• What you have to do:
Please print all of the entries, matching them exactly.

====== Data excerpts ======

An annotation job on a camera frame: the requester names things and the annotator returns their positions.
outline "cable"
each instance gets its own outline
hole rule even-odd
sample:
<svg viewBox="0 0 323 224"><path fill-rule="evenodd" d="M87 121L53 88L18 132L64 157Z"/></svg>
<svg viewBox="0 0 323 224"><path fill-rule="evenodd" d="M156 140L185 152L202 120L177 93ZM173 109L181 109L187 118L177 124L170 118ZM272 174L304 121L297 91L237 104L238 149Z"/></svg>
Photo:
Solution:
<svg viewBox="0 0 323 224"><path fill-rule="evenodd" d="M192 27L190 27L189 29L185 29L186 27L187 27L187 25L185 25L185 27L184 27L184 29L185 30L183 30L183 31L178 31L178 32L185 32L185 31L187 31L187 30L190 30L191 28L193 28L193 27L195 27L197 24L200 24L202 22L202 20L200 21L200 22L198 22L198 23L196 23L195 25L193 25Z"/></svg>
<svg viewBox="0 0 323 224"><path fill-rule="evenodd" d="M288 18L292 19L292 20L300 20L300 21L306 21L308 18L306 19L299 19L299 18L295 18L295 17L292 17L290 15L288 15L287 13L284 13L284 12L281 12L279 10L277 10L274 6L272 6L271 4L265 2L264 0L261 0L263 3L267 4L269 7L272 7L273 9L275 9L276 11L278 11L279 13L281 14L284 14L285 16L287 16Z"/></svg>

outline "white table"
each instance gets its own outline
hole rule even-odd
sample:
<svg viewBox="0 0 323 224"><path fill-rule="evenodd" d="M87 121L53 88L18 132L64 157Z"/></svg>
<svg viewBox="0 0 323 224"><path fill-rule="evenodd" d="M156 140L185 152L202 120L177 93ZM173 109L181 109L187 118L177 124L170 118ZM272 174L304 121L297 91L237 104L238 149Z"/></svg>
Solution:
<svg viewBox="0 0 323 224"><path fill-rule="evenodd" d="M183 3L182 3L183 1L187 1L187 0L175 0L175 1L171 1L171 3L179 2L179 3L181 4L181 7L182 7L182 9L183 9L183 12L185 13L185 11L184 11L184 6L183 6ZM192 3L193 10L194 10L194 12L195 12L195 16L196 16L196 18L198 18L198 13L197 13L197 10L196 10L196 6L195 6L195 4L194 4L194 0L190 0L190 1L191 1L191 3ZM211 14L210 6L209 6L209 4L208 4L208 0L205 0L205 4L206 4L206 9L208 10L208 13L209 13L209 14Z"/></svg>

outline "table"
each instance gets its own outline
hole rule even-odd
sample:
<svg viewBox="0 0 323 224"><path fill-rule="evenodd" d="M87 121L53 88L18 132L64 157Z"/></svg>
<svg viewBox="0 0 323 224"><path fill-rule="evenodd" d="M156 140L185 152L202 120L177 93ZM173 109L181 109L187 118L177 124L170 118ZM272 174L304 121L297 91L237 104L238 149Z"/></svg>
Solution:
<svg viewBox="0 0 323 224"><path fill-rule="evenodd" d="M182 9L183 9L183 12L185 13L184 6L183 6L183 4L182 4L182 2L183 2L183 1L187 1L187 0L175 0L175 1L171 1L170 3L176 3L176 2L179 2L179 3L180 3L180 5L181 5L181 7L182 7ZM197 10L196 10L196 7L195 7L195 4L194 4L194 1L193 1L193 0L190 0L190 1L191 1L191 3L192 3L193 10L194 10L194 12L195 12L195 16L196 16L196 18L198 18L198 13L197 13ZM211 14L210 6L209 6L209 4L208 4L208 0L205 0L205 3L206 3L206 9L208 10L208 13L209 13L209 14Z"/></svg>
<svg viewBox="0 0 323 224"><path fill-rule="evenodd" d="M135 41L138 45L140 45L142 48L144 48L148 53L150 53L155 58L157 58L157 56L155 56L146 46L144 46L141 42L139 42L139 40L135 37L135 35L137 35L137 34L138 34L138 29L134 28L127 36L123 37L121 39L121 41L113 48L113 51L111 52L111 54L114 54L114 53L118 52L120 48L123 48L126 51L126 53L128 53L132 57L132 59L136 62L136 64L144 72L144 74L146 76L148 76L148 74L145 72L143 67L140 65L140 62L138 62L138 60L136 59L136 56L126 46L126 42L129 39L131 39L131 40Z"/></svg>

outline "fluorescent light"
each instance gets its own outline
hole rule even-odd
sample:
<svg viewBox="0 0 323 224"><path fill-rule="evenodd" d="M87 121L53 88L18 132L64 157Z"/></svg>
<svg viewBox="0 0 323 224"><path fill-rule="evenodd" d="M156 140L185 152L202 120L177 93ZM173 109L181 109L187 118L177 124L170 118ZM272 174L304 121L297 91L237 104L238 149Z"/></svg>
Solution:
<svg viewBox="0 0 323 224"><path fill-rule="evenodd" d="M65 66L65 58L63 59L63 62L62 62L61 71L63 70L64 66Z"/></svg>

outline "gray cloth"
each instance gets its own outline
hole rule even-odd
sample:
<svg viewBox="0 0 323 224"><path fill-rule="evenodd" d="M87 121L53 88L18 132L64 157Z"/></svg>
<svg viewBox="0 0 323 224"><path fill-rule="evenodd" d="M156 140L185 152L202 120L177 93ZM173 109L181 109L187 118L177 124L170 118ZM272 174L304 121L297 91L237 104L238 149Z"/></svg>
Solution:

======

• Output of the task:
An annotation job on a camera frame: the requester names things and the annotator returns their positions.
outline "cable"
each instance gets its own outline
hole rule even-odd
sample:
<svg viewBox="0 0 323 224"><path fill-rule="evenodd" d="M87 121L53 88L18 132L64 157Z"/></svg>
<svg viewBox="0 0 323 224"><path fill-rule="evenodd" d="M156 140L185 152L202 120L177 93ZM173 109L181 109L187 118L177 124L170 118ZM272 174L304 121L297 91L237 104L238 149Z"/></svg>
Photo:
Solution:
<svg viewBox="0 0 323 224"><path fill-rule="evenodd" d="M192 27L190 27L189 29L185 29L186 27L187 27L187 25L185 25L185 27L184 27L184 29L185 30L183 30L183 31L178 31L178 32L185 32L185 31L187 31L187 30L190 30L191 28L193 28L193 27L195 27L197 24L200 24L202 22L202 20L200 21L200 22L198 22L198 23L196 23L195 25L193 25Z"/></svg>
<svg viewBox="0 0 323 224"><path fill-rule="evenodd" d="M288 18L292 19L292 20L300 20L300 21L306 21L308 18L306 19L299 19L299 18L295 18L295 17L292 17L290 15L288 15L287 13L284 13L284 12L281 12L279 10L277 10L274 6L272 6L271 4L265 2L264 0L261 0L263 3L267 4L269 7L272 7L273 9L275 9L276 11L278 11L279 13L281 14L284 14L285 16L287 16Z"/></svg>

outline "white table"
each instance gets its own outline
hole rule even-odd
sample:
<svg viewBox="0 0 323 224"><path fill-rule="evenodd" d="M87 121L53 88L18 132L64 157Z"/></svg>
<svg viewBox="0 0 323 224"><path fill-rule="evenodd" d="M156 140L185 152L202 120L177 93ZM173 109L181 109L187 118L177 124L170 118ZM272 174L304 121L297 91L237 104L238 149Z"/></svg>
Solution:
<svg viewBox="0 0 323 224"><path fill-rule="evenodd" d="M183 3L182 3L183 1L187 1L187 0L175 0L175 1L171 1L171 3L179 2L179 3L181 4L181 7L182 7L182 9L183 9L183 12L185 13L185 11L184 11L184 6L183 6ZM192 3L193 10L194 10L194 12L195 12L195 16L196 16L196 18L198 18L198 13L197 13L197 10L196 10L196 6L195 6L195 4L194 4L194 0L190 0L190 1L191 1L191 3ZM211 14L210 6L209 6L209 4L208 4L208 0L205 0L205 4L206 4L206 9L208 10L208 13L209 13L209 14Z"/></svg>

outline "table"
each instance gets its own outline
hole rule even-odd
sample:
<svg viewBox="0 0 323 224"><path fill-rule="evenodd" d="M87 121L53 88L18 132L64 157Z"/></svg>
<svg viewBox="0 0 323 224"><path fill-rule="evenodd" d="M156 140L185 152L202 120L177 93ZM173 109L181 109L187 118L177 124L170 118ZM272 174L304 121L297 91L237 104L238 149Z"/></svg>
Solution:
<svg viewBox="0 0 323 224"><path fill-rule="evenodd" d="M182 9L183 9L183 12L185 13L184 6L183 6L183 4L182 4L182 2L183 2L183 1L187 1L187 0L175 0L175 1L171 1L170 3L176 3L176 2L179 2L179 3L180 3L180 5L181 5L181 7L182 7ZM197 10L196 10L196 7L195 7L195 4L194 4L194 1L193 1L193 0L190 0L190 1L191 1L191 3L192 3L193 10L194 10L194 12L195 12L195 16L196 16L196 18L198 18L198 13L197 13ZM211 14L210 6L209 6L209 4L208 4L208 0L205 0L205 3L206 3L206 9L208 10L208 13L209 13L209 14Z"/></svg>
<svg viewBox="0 0 323 224"><path fill-rule="evenodd" d="M135 41L138 45L140 45L142 48L144 48L148 53L150 53L155 58L157 58L157 56L155 56L146 46L144 46L141 42L139 42L139 40L135 37L135 35L137 35L137 34L138 34L138 29L134 28L127 36L123 37L121 39L121 41L113 48L113 51L111 52L111 54L114 54L114 53L118 52L120 48L123 48L126 51L126 53L128 53L132 57L132 59L136 62L136 64L144 72L144 74L146 76L148 76L148 74L145 72L143 67L140 65L140 62L138 62L138 60L136 59L136 56L126 46L126 42L129 39L131 39L131 40Z"/></svg>

outline "fluorescent light"
each instance gets its own outline
hole rule even-odd
sample:
<svg viewBox="0 0 323 224"><path fill-rule="evenodd" d="M87 121L53 88L18 132L64 157Z"/></svg>
<svg viewBox="0 0 323 224"><path fill-rule="evenodd" d="M156 140L185 152L202 120L177 93ZM173 109L181 109L187 118L177 124L170 118ZM272 174L304 121L297 91L237 104L238 149Z"/></svg>
Solution:
<svg viewBox="0 0 323 224"><path fill-rule="evenodd" d="M65 66L65 58L63 59L63 62L62 62L61 71L63 70L64 66Z"/></svg>

outline "gray cloth"
each instance gets its own outline
hole rule even-odd
sample:
<svg viewBox="0 0 323 224"><path fill-rule="evenodd" d="M87 121L53 88L18 132L64 157Z"/></svg>
<svg viewBox="0 0 323 224"><path fill-rule="evenodd" d="M156 140L185 152L202 120L177 93ZM173 109L181 109L187 118L177 124L170 118ZM272 174L304 121L297 91L237 104L238 149Z"/></svg>
Solution:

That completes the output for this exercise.